They are related in that she is a young dog in a new home trying to figure out what is what and - at the same time - going through her teenage months which is hard enough at the best of times grin

Nipping - try not to let her get over excited so only calm playing for now. If she nips then this stops play immediately, the very second she does it. No need to say anything to her, just stop. If she persists in using her mouth to goad you into playing more then just leave the room. Or use a house line to lead her out. As she learns self control she will stop nipping provides nipping has never received any attention.

Leaving her in a room - start with a baby gate so she can see out. Don't let her out when she is barking or whining. Even if you have to dash to do it in a quiet 5 second gap. Practise little short sessions when nothing fun is happening. Eg pop her behind the gate and go to the loo. Let her out when you're done. Do this often, over time slowly building up the time she is behind the gate. Don't make a big deal of it, so no need to fuss her when you let her out or say anything when you shit her in. If she's fine with that then start to pull the door closed a little bit more each time. Again, age and settling in will help her get over this but expect a bit of two steps forward and one back before then.

Oh and enjoy! They tend to grow out of most pesky behaviours as they mature. Not all but most grin

lazzaroo Wed 12-Feb-20 21:59:33

Thank you. We are doing that with regards to the nipping.

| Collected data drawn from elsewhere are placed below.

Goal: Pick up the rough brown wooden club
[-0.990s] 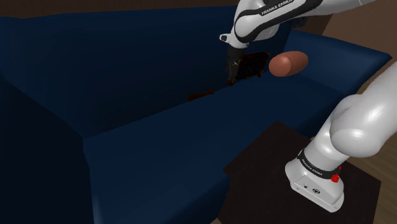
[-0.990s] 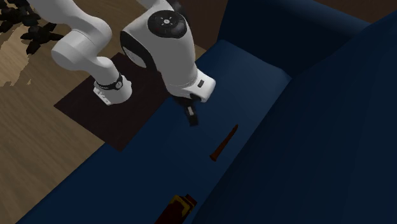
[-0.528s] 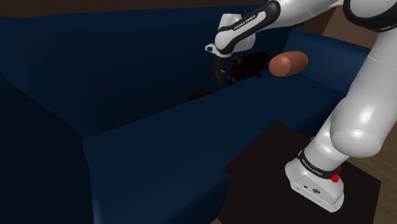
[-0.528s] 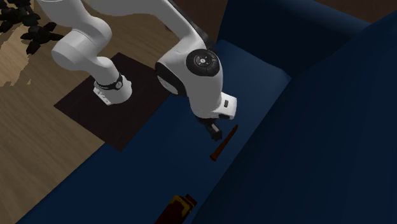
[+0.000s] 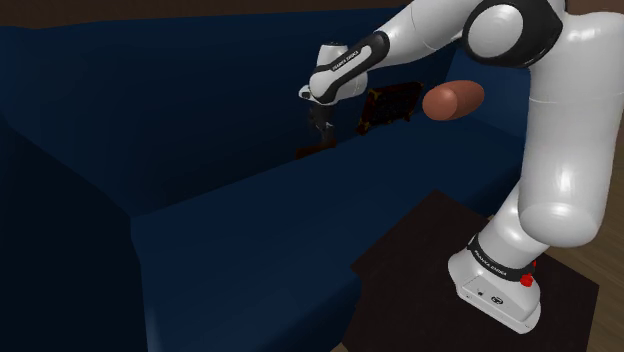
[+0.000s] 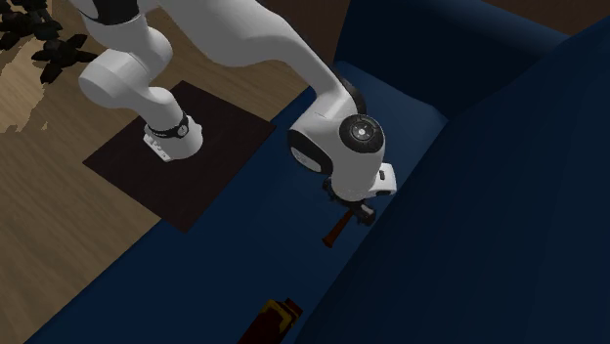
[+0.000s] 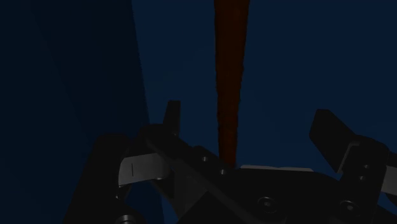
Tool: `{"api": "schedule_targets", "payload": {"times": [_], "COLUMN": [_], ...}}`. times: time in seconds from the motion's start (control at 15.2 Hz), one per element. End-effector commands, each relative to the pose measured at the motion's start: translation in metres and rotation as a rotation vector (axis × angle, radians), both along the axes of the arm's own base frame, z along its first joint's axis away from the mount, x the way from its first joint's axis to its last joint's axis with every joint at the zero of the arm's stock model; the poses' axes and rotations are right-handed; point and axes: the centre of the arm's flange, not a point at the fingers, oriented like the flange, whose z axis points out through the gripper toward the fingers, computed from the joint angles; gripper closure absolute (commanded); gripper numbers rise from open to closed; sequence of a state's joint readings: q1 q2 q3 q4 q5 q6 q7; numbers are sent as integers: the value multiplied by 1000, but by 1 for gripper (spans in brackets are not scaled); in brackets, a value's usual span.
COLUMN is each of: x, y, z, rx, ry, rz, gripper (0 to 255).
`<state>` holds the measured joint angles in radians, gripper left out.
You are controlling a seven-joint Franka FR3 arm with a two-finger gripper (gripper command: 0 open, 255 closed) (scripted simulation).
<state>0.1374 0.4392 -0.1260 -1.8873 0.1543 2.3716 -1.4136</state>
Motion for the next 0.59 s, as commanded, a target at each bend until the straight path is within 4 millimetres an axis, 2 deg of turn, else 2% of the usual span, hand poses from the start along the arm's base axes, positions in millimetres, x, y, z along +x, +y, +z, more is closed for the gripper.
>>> {"api": "schedule_targets", "payload": {"times": [0.0,0.4,0.53], "x": [10,10,10], "y": [2,2,2], "z": [-12,-44,-47], "rx": [-1,-1,-1], "ry": [-2,-2,-2], "rz": [33,33,33], "gripper": [0,0,0]}}
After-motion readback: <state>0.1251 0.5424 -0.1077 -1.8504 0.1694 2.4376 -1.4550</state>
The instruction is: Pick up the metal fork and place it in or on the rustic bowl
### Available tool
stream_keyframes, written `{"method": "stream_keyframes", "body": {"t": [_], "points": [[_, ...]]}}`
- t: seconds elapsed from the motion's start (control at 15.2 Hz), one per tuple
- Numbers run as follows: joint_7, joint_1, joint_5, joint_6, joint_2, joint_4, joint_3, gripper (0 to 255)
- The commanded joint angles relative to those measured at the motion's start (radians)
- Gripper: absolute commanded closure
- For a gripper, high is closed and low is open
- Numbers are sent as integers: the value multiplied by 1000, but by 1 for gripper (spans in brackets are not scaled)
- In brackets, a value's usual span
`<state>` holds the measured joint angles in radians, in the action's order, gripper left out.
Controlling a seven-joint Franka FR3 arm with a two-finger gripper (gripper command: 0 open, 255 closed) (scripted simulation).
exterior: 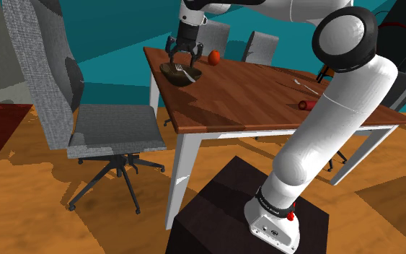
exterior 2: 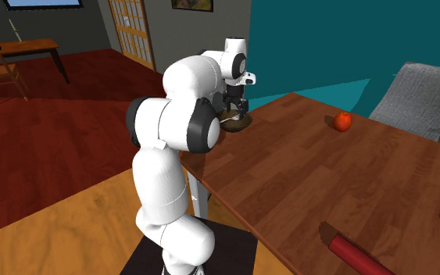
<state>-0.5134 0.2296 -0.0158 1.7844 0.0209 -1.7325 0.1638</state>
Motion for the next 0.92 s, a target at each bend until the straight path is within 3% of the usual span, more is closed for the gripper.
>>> {"method": "stream_keyframes", "body": {"t": [0.0, 0.33, 0.86], "points": [[0, 0, 0, 0, 0, 0, 0, 0], [-1, -1, -2, -130, -10, 141, 2, 0], [-1, -1, -2, -130, -10, 141, 2, 0]]}}
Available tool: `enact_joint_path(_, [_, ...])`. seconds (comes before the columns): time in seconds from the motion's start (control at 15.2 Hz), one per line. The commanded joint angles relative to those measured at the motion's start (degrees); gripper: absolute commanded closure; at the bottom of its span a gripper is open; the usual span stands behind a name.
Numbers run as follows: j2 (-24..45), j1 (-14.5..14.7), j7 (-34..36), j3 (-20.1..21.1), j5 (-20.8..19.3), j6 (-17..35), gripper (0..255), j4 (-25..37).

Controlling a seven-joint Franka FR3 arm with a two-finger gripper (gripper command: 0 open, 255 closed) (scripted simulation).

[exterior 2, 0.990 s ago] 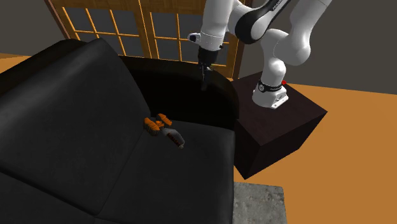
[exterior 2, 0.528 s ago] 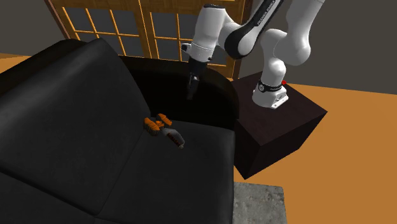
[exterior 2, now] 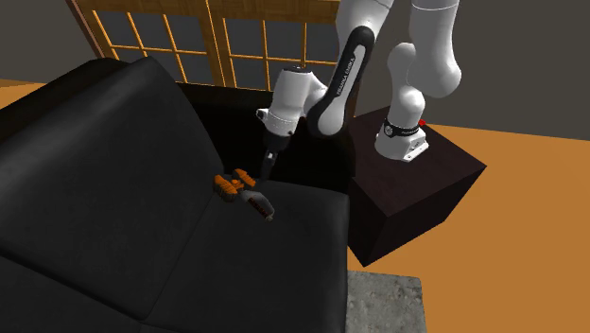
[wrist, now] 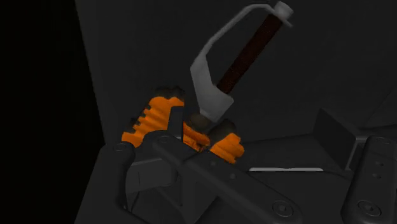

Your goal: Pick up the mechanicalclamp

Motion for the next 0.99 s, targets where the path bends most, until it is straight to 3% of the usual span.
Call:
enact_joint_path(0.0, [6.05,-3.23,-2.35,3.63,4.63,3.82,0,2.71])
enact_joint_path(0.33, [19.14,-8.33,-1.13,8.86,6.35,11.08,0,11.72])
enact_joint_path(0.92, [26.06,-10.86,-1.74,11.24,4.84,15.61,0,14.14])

We have a stairgate at bottom of stairs as upstairs is safe space for the cat! If I give an example it may help.....I had to shut her in this evening to put my youngest to bed, my eldest was in living room alone as husband out. She had her Kong but as soon as finished the barking started. I reassured her but that didn't seem to make any difference. Obviously not conducive to sleep so in the end I went down to sit with or near her. Barking continued, so I went with her into the other room. Barking stopped but she went straight into mad half hour. Presumably as she'd worked herself up. She conked out after that!

I totally get that it wont be easy! Just want to help her settle.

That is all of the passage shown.